Я бросила трубку и в отчаянии сжала виски. Воспоминания о прошлом охватили меня с небывалой силой, как будто все произошло только вчера... И зачем только Алексей появился в моей жизни, зачем ему понадобилось затевать какое-то дурацкое расследование, от которого не было никакого толка! Может быть, судьбе понадобилось корить меня за мое легкомыслие до самой смерти? «Дмитрий Поляков» – сказал он, и так странно прозвучало имя Мити в его устах. Он не имел права произносить его!
Поздние майские сумерки тихо опускались на город, но боль продолжала терзать меня. Муки совести, раскаяние становились все сильнее, я поняла, что не переживу эту ночь.
Я подошла к окну, распахнула занавески, посмотрела на улицу. В соседнем доме на пятом этаже горели окна, кто-то ходил по комнатам, но я не могла разобрать – кто.
– Пожалуйста! – умоляюще прошептала я, глядя на те окна. – Оставь меня. Пожалуйста...
У меня был телефон Алексея, я набрала его номер, потом положила трубку. Шурочка, Девяткин, Серж вертелись у меня перед глазами, в ушах раздавались обрывки каких-то фраз. Почему? Ведь все давно кончено...
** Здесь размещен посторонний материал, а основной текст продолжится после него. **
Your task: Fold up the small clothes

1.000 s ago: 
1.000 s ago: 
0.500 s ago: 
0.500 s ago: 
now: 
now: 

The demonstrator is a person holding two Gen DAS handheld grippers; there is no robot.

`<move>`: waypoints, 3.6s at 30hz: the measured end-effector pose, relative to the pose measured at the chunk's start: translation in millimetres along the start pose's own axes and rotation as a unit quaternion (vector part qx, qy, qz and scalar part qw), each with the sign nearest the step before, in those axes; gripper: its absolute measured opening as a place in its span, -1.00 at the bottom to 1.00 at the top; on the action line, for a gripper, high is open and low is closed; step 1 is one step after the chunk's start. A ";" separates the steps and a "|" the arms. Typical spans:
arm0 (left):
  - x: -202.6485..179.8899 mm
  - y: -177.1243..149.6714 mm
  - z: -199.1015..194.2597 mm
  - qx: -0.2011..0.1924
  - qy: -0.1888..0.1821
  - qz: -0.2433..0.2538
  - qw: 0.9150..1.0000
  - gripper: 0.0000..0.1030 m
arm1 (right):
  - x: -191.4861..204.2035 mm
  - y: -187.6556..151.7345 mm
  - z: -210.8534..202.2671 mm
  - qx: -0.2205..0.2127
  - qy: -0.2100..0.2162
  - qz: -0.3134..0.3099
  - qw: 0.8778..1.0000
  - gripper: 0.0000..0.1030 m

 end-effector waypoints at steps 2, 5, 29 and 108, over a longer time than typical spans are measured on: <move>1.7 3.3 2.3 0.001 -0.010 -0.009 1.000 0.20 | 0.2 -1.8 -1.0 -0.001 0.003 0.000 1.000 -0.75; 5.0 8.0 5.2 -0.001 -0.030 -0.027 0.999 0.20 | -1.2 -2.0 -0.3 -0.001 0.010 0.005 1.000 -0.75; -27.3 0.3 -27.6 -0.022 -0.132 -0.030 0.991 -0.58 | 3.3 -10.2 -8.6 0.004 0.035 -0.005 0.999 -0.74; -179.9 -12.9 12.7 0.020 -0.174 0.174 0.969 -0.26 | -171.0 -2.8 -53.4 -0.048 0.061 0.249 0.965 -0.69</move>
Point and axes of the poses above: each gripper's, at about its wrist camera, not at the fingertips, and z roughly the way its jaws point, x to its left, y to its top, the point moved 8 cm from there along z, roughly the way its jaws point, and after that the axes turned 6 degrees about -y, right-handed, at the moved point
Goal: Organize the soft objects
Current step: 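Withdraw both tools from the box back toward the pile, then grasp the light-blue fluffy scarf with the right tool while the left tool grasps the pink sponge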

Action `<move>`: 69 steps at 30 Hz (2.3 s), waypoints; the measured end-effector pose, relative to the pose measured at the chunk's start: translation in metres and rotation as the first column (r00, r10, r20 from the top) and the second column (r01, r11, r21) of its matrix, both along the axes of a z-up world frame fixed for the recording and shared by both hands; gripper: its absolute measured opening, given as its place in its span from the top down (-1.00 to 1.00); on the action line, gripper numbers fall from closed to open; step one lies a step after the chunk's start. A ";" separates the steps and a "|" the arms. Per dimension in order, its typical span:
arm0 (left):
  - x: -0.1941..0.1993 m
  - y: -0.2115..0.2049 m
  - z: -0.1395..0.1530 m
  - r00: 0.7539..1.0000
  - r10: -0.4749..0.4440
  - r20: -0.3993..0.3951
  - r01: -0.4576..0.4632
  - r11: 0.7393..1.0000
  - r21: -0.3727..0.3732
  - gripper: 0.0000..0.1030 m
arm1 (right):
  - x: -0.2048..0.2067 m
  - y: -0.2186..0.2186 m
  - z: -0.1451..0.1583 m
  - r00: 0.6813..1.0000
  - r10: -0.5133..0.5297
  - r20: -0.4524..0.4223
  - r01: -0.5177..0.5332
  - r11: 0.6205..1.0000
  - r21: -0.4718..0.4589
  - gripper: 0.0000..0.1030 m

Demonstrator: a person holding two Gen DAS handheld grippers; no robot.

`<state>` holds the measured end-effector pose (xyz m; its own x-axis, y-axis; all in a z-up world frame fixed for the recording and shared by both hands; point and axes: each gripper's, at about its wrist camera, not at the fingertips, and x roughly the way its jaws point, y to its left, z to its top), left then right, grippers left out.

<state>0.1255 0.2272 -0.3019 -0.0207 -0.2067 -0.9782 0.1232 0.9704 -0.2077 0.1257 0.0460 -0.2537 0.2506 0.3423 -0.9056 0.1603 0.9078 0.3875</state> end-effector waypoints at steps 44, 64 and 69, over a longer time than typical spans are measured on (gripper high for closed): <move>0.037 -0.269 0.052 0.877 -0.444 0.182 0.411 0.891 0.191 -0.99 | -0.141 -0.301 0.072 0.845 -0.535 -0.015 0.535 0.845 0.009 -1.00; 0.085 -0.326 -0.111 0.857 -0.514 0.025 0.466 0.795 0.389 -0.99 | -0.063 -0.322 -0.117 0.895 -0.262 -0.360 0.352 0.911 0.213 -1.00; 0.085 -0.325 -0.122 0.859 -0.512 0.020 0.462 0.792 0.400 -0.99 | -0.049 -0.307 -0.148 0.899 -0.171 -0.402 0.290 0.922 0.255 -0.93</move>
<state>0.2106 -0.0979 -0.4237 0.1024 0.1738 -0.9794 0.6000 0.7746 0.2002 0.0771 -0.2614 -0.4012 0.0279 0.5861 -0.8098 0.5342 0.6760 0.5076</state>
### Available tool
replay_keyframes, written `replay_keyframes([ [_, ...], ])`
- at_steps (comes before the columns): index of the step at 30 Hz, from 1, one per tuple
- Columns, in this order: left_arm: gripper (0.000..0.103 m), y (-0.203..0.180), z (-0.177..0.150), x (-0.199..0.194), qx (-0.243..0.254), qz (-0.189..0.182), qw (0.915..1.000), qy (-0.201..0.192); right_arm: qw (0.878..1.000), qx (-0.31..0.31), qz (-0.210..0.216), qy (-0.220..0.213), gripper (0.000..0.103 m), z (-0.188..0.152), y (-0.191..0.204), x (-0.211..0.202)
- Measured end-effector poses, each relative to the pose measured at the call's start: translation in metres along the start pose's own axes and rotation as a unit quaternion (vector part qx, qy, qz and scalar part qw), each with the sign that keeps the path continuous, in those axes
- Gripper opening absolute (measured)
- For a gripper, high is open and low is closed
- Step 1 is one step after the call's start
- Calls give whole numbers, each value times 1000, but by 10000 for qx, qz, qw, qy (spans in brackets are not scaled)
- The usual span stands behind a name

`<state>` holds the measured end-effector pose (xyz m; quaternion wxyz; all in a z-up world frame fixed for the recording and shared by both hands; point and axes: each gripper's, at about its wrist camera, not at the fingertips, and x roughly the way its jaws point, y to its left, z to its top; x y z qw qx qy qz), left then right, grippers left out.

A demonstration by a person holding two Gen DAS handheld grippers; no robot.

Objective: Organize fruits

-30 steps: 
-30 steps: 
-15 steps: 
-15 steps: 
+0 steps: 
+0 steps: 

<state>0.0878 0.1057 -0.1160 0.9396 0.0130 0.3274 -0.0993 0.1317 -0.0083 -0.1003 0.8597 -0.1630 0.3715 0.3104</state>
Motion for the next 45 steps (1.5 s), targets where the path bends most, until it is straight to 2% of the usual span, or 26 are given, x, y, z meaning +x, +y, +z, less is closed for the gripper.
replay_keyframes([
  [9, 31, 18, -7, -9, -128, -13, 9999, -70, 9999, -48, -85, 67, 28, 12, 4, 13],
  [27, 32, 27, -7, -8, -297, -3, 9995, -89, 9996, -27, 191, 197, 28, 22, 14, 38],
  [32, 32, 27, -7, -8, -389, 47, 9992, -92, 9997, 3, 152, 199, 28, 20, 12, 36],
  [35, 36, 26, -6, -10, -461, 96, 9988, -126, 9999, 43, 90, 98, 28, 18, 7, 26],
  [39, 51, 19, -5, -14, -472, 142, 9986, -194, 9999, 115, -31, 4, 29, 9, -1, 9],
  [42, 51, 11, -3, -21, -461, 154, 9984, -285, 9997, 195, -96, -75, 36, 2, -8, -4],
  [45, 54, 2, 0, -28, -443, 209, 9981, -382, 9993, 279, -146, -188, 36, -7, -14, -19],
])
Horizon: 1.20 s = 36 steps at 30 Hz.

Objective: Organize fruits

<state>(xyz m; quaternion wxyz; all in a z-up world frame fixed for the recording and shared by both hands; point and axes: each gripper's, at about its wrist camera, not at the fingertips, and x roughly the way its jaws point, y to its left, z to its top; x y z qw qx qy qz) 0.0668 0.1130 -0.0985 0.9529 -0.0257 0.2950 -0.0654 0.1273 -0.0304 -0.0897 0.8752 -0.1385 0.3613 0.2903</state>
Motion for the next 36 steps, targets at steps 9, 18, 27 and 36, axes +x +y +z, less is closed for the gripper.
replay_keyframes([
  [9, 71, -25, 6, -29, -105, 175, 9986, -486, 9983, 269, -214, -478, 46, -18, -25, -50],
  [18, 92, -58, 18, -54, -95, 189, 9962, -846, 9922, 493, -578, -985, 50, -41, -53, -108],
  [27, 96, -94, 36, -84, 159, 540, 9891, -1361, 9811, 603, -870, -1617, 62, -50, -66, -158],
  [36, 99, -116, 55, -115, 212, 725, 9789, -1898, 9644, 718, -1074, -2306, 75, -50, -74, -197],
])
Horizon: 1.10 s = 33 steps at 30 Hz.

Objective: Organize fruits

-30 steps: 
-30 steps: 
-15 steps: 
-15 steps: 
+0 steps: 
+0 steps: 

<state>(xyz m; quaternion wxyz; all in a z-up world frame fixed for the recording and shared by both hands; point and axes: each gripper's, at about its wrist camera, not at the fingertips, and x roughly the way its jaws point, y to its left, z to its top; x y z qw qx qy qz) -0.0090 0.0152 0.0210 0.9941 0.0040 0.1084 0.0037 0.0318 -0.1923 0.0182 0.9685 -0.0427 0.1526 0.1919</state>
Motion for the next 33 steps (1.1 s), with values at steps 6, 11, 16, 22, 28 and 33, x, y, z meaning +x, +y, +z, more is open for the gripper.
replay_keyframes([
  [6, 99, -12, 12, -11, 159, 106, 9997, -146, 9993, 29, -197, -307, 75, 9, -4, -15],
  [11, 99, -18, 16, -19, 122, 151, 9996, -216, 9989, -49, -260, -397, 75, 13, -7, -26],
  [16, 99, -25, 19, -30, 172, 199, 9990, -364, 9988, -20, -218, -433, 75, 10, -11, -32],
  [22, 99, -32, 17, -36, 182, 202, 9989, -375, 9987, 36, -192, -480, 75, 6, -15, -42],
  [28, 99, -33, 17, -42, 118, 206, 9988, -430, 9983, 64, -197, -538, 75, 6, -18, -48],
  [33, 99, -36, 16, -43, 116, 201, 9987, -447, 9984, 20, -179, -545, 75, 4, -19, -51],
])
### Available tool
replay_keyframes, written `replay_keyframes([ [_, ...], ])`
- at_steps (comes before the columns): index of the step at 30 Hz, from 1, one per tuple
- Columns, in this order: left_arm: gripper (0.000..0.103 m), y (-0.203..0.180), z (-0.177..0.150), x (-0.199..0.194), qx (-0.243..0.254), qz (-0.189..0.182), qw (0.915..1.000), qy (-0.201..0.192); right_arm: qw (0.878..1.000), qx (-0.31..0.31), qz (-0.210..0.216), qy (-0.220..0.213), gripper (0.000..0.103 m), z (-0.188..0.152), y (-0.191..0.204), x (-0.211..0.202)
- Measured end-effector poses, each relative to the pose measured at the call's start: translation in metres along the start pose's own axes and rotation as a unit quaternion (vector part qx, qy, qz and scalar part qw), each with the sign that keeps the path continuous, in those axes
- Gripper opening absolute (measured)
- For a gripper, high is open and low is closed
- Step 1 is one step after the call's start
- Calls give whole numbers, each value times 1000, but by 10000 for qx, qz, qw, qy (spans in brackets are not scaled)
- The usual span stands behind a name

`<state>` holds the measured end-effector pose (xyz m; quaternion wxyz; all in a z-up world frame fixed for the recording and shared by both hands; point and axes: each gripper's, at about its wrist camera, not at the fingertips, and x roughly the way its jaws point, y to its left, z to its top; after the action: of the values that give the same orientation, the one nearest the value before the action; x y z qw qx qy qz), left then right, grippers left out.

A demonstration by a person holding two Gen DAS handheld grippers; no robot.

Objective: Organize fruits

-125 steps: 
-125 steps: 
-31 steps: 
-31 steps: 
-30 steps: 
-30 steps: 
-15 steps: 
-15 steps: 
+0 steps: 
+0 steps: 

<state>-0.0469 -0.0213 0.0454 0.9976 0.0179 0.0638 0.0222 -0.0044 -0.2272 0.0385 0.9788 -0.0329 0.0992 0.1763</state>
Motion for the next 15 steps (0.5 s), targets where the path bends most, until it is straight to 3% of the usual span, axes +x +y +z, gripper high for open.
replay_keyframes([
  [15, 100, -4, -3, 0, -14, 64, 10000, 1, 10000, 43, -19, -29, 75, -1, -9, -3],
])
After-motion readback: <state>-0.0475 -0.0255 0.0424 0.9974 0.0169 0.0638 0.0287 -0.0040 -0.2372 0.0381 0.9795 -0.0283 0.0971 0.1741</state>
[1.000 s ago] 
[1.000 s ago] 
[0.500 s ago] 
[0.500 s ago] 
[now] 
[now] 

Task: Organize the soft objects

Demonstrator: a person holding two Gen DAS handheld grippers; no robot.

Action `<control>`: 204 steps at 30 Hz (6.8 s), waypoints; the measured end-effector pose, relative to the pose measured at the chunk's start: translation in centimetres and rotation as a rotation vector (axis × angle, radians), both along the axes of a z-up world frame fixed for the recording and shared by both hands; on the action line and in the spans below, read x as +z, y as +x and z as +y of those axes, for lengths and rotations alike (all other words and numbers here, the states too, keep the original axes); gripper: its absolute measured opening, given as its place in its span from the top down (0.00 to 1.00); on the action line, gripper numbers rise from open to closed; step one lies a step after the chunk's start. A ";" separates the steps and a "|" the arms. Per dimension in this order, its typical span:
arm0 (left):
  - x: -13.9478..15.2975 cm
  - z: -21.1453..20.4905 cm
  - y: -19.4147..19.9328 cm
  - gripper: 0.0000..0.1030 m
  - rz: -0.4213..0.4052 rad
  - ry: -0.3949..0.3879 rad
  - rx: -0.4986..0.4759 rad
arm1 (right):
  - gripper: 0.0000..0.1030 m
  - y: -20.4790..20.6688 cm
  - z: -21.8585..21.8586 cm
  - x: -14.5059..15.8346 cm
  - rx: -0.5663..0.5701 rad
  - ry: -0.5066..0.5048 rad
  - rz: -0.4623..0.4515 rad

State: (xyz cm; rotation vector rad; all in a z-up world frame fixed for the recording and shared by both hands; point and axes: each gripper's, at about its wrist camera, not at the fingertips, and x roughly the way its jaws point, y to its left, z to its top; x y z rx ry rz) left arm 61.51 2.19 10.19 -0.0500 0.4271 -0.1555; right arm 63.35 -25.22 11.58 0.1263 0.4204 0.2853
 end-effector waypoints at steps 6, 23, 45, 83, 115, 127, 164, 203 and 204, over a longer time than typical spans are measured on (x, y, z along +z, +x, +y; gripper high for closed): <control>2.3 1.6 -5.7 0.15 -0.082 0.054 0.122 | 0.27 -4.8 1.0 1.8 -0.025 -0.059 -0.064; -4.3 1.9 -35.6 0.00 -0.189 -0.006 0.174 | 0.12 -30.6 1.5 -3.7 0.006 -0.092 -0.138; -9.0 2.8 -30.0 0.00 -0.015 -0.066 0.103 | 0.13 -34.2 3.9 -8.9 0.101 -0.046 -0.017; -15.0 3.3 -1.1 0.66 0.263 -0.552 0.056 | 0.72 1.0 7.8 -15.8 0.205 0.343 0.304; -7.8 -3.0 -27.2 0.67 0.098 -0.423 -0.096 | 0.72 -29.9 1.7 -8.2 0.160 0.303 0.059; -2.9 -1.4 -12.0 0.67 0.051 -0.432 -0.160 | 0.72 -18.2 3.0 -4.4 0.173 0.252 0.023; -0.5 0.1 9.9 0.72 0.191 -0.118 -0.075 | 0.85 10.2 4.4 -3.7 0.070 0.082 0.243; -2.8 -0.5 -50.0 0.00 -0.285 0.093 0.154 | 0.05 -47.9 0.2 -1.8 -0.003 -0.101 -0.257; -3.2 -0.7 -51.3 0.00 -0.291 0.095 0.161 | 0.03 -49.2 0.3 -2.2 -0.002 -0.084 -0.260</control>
Я накинула на себя плащ и торопливо вышла во двор. Пространство между домами было пусто, у обочин стояли машины, откуда-то из подворотни раздавалось бренчание гитары, было уже совсем темно.
Внезапно хлопнула дверь, и из подъезда напротив выскочил Алексей.
– Таня!
При свете фонаря я увидела его лицо, что-то сжалось у меня внутри.
– О нет, я тебя прошу...
Чем ближе он подходил, тем меньше у меня оставалось сил. Я закрыла глаза и почувствовала, как его руки медленно обнимают меня, и тоже изо всех сил обхватила его, словно он был той соломинкой, благодаря которой мне суждено спастись. Он был единственным человеком, который чувствовал мою боль.